The events, which took place in three cities across the U.S., were aimed at getting feedback from IT leaders about the steps the consortium plans to take to reach its stated goal of having 75% of Global 1000 companies self-identify their organizations as SOA success stories. It expects to release the details of these deliverables at its next SOA Consortium meeting, which will take place at the end of March.
Dont expect to find SOAP or other web services standards mentioned as key points of its plans. Though managed by the Object Management Group (OMG) standards organization, the SOA Consortium is steering clear of the nitty-gritty technology that lets organizations build these architectures.
Instead, its acting as an advocacy group to help IT and business leadership understand how to make changes that can lead to business agility.
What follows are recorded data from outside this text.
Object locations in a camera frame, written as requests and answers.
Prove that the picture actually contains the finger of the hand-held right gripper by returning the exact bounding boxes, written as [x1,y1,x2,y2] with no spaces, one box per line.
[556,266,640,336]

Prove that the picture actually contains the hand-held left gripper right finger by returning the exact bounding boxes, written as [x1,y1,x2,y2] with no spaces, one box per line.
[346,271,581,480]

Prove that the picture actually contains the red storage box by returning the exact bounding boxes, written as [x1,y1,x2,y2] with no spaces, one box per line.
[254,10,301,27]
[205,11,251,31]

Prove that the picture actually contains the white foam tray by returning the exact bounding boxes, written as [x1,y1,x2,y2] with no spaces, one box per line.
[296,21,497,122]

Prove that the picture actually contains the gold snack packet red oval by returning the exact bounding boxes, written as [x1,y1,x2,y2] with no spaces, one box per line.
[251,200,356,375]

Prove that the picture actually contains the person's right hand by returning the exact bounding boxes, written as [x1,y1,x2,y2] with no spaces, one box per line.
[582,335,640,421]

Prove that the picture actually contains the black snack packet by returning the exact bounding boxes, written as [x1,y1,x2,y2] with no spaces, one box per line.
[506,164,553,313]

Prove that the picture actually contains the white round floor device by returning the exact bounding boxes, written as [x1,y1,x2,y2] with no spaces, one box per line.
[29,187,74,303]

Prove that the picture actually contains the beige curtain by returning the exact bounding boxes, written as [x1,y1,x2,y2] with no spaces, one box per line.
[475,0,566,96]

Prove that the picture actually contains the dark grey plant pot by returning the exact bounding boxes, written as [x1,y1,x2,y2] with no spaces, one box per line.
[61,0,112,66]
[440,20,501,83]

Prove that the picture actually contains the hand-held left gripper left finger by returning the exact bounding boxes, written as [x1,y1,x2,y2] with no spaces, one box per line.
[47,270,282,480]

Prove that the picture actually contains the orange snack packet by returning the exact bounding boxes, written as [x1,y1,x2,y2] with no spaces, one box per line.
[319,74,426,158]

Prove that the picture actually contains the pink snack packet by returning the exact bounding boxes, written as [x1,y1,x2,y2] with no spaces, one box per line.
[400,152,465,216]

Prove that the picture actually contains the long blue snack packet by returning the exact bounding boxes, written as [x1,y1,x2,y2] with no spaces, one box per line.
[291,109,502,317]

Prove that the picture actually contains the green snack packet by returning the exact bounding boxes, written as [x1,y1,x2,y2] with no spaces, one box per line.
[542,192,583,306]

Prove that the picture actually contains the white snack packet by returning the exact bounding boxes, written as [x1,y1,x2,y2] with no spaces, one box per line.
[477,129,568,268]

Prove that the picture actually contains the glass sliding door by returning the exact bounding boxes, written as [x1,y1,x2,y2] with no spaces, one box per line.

Specifically, it wants to help them move to structuring their business by services that is, understanding what services comprise the business, and become more efficient at reusing them to support new initiatives somewhere else in the company as well as create better relationships between enterprise architects with line-of-business project managers.
It's Not About Web Services
The difficult part is being able to recognize, catalogue and make more efficient the business services, and being able to explain to the line of business how to take advantage of that, says consortium executive director Richard Soley, who also is chairman and CEO of OMG.
Those business services may be automated or they may be parts of human workflow, but either way, recognizing those processes exist somewhere within the organization and capturing them is good for business functionality.
The recent round of CIO Summits has made it clear, though, that IT leadership itself has certain perceptions of SOA that may not help get the message across to the business units.
When you get IT folks together to discuss SOA, the conversation dwindles into web services. We say thats not what its about, says Soley.